Was wondering if anyone could give some info on the crappie fishing in sandusky bay or east harbor? I have stayed at east harbour before but never got to fish the actual bay. Wanting to spend a couple days in the bays trying for some crappie. What time of year is best? Is it worth making a day trip up in the next couple of weeks to feel things out? Which bay or areas are best and what launches are best to go out of? Wouldnt mind getting some perch also, I have an 18' alum boat w a 40hp that i will be bringing with me. thaks for any info it is much appreciated. Also feel free to pm if there are things you dont wish to share publicly.

Fishintechnician
Anson Baldwin


----------



## idontknow316 (Mar 21, 2008)

If your looking to fish the Sandusky Bay I would say, May is a good month. I was looking at a few pictures from last year that I took of my son with his crappie and they range from May 10-22. You can get them before this although last year that was the prime for us. If you launch out of the Shelby street ramp in Sandusky, you can hit any of the marinas. A trolling motor is definitely needed though. There are a lot of little hidden spots so to speak in the bay. 

The best thing you could do is look at a google map or something like this and somewhat pick out your spots before you head out. The Bay is big and there are a ton of places to fish, and once you find and area that holds them, you will do very well and the fish are nice sized, very few small ones.
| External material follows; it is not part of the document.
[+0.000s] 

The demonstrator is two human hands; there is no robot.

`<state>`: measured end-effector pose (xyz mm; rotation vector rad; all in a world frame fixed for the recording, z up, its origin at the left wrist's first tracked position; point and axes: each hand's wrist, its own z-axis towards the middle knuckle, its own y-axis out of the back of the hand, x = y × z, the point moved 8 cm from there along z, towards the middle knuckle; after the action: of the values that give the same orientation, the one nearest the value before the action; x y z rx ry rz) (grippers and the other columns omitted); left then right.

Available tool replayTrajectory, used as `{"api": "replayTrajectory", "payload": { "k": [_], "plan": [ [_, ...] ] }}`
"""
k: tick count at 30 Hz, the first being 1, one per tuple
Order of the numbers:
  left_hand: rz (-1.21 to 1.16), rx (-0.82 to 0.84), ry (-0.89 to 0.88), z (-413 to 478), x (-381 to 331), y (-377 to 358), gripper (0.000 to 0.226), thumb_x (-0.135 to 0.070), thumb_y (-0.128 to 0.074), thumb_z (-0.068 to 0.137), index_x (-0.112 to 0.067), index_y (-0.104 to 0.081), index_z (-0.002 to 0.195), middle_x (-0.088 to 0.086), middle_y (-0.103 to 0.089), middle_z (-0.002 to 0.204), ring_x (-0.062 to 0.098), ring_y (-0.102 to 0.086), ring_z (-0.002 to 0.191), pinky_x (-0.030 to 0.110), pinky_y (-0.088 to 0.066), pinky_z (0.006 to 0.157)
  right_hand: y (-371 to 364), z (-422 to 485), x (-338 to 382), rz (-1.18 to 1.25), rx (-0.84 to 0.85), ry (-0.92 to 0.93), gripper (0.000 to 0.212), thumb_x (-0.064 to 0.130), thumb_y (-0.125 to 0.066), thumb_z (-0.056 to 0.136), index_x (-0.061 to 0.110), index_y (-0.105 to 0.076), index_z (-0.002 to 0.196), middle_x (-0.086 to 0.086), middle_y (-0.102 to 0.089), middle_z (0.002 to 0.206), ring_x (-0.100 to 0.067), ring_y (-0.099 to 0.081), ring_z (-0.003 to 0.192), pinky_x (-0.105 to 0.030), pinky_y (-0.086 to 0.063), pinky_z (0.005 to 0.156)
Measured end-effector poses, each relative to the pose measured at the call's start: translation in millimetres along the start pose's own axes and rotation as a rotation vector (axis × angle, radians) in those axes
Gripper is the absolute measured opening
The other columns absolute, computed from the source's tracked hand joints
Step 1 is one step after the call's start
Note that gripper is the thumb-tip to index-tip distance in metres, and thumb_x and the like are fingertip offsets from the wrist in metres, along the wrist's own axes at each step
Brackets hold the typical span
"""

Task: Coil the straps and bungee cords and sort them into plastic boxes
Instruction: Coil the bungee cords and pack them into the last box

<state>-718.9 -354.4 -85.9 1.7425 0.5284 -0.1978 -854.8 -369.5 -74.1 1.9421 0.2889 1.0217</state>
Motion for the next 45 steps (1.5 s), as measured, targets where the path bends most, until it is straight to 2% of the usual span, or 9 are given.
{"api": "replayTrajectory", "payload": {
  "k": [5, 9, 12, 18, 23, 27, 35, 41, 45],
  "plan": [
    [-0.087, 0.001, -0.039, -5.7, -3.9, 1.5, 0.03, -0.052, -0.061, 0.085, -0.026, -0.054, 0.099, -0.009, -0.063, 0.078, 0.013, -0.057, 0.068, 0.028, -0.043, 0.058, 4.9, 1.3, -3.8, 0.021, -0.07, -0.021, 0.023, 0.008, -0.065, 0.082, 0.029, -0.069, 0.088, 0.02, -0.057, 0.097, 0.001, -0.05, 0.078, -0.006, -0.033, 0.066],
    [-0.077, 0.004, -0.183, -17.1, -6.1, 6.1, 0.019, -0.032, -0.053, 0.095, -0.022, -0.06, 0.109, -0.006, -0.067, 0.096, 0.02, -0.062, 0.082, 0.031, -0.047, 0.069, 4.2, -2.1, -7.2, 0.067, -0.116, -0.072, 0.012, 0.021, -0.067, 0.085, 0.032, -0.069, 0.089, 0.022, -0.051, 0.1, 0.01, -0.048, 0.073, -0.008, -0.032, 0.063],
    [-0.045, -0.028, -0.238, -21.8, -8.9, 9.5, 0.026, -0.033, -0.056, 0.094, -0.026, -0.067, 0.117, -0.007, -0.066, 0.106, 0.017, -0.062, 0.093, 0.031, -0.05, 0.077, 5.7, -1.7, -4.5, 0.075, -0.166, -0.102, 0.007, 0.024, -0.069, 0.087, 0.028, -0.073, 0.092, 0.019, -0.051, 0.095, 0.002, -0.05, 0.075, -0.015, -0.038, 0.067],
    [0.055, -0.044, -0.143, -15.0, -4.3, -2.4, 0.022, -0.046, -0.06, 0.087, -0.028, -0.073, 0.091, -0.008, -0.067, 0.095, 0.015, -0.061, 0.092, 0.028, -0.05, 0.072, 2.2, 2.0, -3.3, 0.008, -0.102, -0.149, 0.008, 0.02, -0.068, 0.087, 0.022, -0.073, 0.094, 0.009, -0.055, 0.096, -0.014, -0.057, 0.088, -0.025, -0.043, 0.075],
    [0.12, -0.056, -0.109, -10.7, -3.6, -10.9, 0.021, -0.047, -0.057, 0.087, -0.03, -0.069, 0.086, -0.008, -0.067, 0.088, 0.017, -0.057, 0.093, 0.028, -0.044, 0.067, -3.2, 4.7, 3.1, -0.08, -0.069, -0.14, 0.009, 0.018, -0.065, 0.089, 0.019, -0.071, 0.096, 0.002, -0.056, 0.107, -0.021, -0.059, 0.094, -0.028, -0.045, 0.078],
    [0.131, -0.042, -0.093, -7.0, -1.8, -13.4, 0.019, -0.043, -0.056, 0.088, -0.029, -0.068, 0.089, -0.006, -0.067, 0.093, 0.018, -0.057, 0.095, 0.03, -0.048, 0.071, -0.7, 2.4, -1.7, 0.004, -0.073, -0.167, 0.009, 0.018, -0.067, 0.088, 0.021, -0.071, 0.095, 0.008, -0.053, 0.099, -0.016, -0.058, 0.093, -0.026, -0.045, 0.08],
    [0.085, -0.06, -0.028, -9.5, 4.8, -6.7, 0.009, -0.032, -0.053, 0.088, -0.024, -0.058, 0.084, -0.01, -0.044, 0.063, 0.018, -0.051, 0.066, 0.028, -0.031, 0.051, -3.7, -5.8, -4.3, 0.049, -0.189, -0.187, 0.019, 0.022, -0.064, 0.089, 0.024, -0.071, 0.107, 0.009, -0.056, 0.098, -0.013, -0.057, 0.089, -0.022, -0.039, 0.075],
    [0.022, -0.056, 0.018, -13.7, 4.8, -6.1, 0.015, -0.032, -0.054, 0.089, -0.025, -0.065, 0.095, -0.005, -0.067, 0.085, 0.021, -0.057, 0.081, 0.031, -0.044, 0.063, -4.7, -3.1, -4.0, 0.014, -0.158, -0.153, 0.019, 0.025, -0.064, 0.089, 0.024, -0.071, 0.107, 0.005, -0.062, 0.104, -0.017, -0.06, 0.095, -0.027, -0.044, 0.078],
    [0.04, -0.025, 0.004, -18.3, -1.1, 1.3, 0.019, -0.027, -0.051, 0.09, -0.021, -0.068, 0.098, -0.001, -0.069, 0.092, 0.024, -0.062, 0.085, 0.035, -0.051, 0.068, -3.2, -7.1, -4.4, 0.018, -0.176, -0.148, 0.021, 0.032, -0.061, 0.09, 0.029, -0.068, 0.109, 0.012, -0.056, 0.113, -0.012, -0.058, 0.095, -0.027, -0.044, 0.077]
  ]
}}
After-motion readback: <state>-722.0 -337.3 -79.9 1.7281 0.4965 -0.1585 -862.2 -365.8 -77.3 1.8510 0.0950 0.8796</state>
I'll give you a head start and tell you I've done the best on the inside of a marina, on the inside corner of marina walls, just a pencil style bobber and a minnow. That is what I use to find them, then I'll go to a small jig or roadrunner type bait.


----------



## avantifishski (Apr 8, 2012)

cant fish, gotta go catching...


----------



## avantifishski (Apr 8, 2012)

Hello was thinking of makin a trip this week,but we would be target for Bass any hints on finding largemouth?
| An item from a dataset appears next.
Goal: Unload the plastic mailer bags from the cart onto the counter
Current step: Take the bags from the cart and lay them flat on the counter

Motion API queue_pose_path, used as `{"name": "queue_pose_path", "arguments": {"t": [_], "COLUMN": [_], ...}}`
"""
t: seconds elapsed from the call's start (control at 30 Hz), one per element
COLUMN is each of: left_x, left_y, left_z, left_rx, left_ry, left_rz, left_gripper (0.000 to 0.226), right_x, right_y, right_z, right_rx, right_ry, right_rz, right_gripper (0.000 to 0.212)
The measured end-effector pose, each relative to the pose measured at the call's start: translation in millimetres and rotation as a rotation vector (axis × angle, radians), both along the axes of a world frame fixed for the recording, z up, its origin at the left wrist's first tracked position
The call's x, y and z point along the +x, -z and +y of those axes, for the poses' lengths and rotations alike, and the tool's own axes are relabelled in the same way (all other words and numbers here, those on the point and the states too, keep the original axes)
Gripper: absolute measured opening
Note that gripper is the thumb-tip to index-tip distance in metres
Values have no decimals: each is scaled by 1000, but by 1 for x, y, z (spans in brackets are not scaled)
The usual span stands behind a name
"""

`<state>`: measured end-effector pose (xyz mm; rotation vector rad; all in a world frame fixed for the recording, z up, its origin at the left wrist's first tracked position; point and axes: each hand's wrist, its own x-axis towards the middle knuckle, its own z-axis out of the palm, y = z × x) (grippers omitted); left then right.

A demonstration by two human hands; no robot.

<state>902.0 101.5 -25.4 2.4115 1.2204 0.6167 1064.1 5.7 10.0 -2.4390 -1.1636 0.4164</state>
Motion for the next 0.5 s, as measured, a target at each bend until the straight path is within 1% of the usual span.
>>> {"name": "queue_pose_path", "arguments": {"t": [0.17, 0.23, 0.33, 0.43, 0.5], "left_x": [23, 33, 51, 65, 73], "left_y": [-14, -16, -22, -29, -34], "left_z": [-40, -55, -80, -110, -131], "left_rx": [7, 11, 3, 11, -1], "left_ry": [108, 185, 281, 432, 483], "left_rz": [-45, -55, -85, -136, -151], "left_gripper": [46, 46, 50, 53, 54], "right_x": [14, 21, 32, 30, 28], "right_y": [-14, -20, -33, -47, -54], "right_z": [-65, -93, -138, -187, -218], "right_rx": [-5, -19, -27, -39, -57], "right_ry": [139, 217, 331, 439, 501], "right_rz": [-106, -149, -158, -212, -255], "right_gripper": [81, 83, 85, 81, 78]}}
cant fish, gotta go catching...


----------



## Buckeye Kid (Apr 29, 2012)

The Bay has good catfishing from mid May through July..
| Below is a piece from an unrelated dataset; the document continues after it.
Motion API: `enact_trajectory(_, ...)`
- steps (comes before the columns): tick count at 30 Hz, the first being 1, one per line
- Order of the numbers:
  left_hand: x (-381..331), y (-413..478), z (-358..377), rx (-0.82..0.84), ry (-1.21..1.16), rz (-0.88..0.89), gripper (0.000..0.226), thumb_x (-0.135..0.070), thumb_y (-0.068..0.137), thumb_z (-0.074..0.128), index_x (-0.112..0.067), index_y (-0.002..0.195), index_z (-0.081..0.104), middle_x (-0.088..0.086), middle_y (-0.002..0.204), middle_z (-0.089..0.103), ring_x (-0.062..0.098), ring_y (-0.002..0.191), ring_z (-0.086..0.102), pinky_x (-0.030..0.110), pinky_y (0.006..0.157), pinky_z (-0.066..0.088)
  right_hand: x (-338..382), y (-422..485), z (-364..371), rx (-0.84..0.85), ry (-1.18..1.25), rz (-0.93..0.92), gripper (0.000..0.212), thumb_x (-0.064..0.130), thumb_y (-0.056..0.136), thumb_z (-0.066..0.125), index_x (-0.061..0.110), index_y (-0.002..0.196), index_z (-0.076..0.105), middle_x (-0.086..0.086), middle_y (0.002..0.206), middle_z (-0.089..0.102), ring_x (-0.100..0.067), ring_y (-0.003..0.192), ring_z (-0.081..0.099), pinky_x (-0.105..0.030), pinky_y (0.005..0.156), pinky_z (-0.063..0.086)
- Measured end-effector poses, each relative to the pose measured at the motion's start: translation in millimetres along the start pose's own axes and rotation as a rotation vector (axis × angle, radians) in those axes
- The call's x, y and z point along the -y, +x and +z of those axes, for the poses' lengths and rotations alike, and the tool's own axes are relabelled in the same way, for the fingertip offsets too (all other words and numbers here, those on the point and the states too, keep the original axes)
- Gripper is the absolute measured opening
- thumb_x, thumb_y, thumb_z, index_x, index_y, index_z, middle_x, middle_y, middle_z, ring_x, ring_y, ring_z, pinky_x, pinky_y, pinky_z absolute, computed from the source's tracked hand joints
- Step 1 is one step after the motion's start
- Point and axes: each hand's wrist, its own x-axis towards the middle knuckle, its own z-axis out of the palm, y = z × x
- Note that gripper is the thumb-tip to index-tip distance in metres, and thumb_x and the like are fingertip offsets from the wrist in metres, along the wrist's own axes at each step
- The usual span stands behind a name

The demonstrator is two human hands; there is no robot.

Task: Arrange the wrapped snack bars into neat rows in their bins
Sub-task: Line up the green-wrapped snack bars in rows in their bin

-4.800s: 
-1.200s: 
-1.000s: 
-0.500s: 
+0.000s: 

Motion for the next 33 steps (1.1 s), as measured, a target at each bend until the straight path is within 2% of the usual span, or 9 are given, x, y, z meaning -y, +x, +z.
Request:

I found it better to wait till the dogwood blooms or when the cats start their pre spawn feedin' frenzy in late May...:good:

Don't overlook the Portage River at Port Clinton's breakwall for nice cats..


----------



## idontknow316 (Mar 21, 2008)

Launch out of the Sandusky Ramp, which now costs 5 dollars by the way. You can fish along the rocks that are around the ramp, proceed to head to marina break walls, I prefer the inside of the walls as opposed the the outside, this is where I do best. If you head east in the bay you will see a wind turnbine where there are several boat houses, you can spend the whole day inside of this cove and not get bored. Some slips are better than others so if your not catching them, move on you will find areas that hold more fish.

I prefer to throw Zoom flukes, in pearl white, baby bass, or smoke colors. Also jointed Rapala minnows do well, as well as fat A Bombers. Good luck, the bay offers many many areas to catch nice bass. You can also find areas just outside of the marinas that hold pre spawn smallmouth.


----------



## idontknow316 (Mar 21, 2008)

Also I find that the larger boulder type rocks hold more bass than the smaller cobble type rocks.


----------



## BradS (Apr 7, 2004)

Buckeye Kid said:


> The Bay has good catfishing from mid May through July..
> 
> I found it better to wait till the dogwood blooms or when the cats start their pre spawn feedin' frenzy in late May...:good:
> 
> Don't overlook the Portage River at Port Clinton's breakwall for nice cats..


Really? Guess someone forgot to tell this one... or the 15 or so others I caught....


----------



## Buckeye Kid (Apr 29, 2012)

Brad,I just had better luck catching nice size cats on their pre spawn feed in the middle or late May.

I fully believe the dogwood thing because the blooms reminds me the cats is going on the big feed.

I've caught hundreds of cats over the years in the bay and Portage River in Port Clinton.My two favorite fishing holes..

Nice cat btw!


----------



## avantifishski (Apr 8, 2012)

Dontknow316....thanks for the direction and tips and the head up on the 5 bucks for the ramp.. hope the boy and I find em e will let you know how it goes...

cant fish, gotta go catching...


----------



## avantifishski (Apr 8, 2012)

Is this the shelby street ramp that charges the $5 to use?

cant fish, gotta go catching...


----------



## Angler ss (May 15, 2008)

Yep, Shelby street is $5 when they are open sometimes the dock shack is not open then you can just ramp. It is a nice ramp owned by the city. you can ramp across the bay at a state owned ramp it is called Dempsey it is also a nice ramp but kinda tricky to find.


----------



## Streetguy (Mar 23, 2007)

Where is the best place to fish from shore. I thought about trying of the old bay bridge. Thanks.


----------



## Buckeye Kid (Apr 29, 2012)

street guy said:


> Where is the best place to fish from shore. I thought about trying of the old bay bridge. Thanks.


I have a lot of luck catching nice size cats from the old bay bridge-I fish on the Bay View side of the old bay bridge fishing access.

One word of caution..Last year when I was there I seen a lot of Lake Erie Water snakes around the rocks near the water but,they keep their distance.


I had good luck fishing across from the bait store in Bay View as well..


----------